Listed entries
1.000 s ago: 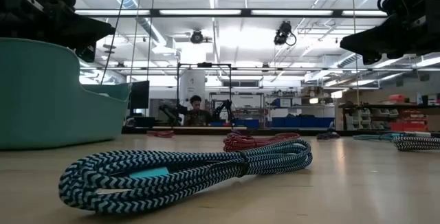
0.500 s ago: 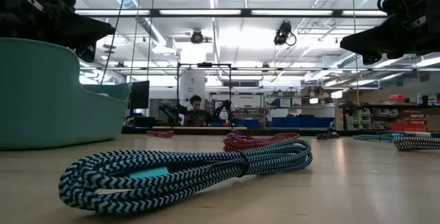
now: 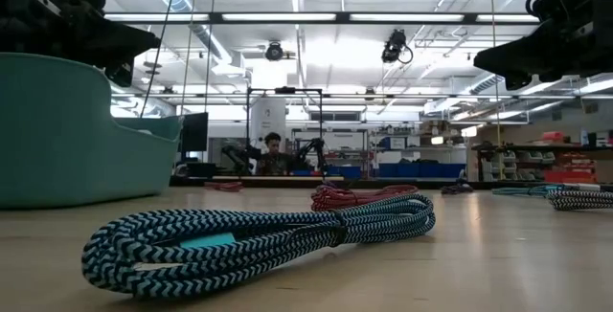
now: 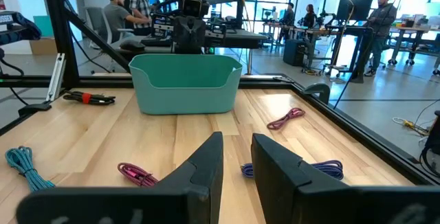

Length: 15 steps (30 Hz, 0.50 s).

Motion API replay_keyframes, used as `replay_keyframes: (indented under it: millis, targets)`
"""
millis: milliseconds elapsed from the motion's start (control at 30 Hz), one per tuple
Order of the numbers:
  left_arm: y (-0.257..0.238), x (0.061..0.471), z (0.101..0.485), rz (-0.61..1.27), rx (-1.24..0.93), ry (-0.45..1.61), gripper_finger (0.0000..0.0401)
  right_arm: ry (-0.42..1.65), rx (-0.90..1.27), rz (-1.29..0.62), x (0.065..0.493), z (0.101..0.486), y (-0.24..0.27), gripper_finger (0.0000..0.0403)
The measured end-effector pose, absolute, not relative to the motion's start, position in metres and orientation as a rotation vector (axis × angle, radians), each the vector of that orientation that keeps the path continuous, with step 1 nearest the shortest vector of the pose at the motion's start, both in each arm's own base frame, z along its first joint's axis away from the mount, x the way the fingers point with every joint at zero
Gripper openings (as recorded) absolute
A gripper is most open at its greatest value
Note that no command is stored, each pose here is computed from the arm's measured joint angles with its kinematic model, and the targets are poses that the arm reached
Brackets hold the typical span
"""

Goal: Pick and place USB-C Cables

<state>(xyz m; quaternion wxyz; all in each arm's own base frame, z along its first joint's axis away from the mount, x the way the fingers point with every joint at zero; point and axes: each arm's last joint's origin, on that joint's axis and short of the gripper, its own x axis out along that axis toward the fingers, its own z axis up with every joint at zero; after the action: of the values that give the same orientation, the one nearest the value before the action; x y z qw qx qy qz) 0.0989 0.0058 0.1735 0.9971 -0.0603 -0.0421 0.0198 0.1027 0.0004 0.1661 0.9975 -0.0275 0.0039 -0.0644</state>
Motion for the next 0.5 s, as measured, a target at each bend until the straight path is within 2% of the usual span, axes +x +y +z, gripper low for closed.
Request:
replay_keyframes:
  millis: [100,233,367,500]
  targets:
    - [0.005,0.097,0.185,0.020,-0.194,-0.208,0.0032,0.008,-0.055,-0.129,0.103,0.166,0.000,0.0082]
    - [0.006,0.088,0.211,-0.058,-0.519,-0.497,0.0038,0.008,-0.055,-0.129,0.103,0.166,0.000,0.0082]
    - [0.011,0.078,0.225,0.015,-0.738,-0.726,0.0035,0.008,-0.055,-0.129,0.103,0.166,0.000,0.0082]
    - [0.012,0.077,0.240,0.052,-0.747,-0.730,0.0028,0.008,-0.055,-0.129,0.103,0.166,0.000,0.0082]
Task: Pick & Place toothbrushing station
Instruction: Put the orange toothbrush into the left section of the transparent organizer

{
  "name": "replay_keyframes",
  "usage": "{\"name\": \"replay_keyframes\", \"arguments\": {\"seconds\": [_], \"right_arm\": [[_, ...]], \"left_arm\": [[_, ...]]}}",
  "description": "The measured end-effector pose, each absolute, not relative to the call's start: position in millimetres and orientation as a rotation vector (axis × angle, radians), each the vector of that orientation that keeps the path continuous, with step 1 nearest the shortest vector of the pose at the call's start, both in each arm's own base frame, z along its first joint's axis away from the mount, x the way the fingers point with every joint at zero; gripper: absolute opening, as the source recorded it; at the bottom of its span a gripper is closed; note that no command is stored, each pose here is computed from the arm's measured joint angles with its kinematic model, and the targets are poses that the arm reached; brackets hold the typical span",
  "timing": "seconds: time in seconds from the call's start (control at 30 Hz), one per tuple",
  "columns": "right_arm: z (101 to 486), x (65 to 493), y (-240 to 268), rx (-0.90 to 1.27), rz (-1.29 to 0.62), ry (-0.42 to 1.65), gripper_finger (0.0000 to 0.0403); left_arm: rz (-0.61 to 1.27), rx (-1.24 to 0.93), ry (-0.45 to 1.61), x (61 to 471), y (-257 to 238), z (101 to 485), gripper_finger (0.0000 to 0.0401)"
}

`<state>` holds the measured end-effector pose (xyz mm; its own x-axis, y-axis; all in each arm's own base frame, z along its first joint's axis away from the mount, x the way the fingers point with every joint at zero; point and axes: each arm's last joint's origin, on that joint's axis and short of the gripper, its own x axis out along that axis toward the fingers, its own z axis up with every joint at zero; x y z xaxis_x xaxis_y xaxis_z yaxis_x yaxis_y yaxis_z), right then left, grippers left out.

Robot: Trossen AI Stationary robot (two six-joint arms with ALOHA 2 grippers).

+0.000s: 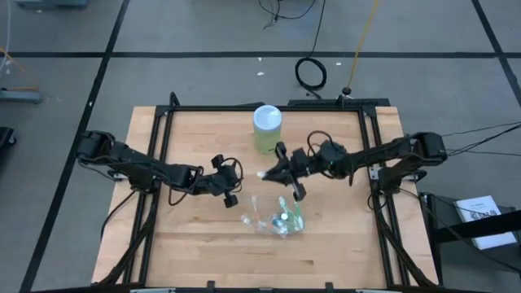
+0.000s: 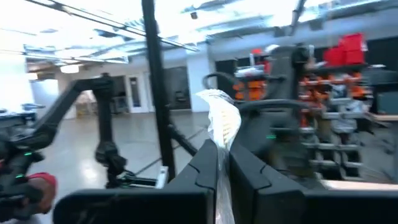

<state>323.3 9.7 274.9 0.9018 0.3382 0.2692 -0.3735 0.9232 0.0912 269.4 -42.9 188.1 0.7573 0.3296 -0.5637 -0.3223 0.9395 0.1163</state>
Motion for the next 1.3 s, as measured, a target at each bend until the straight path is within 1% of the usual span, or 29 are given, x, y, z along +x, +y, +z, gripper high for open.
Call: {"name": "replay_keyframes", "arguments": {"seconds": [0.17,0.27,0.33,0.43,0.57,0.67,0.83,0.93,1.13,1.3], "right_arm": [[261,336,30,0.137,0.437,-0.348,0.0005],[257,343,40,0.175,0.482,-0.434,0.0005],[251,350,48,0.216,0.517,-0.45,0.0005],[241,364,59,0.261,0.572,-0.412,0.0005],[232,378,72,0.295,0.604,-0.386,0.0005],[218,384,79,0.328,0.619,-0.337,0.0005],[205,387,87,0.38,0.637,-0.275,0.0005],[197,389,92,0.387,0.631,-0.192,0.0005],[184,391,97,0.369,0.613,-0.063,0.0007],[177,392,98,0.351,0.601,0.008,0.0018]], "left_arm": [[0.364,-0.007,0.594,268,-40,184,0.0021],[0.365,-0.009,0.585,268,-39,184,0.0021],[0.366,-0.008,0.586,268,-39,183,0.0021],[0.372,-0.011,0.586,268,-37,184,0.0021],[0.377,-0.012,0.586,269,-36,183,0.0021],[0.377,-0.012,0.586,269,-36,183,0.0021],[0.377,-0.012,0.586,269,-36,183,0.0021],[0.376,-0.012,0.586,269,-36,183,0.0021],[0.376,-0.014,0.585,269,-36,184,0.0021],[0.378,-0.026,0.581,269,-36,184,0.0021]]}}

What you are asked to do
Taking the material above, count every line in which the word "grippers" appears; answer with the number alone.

Response
2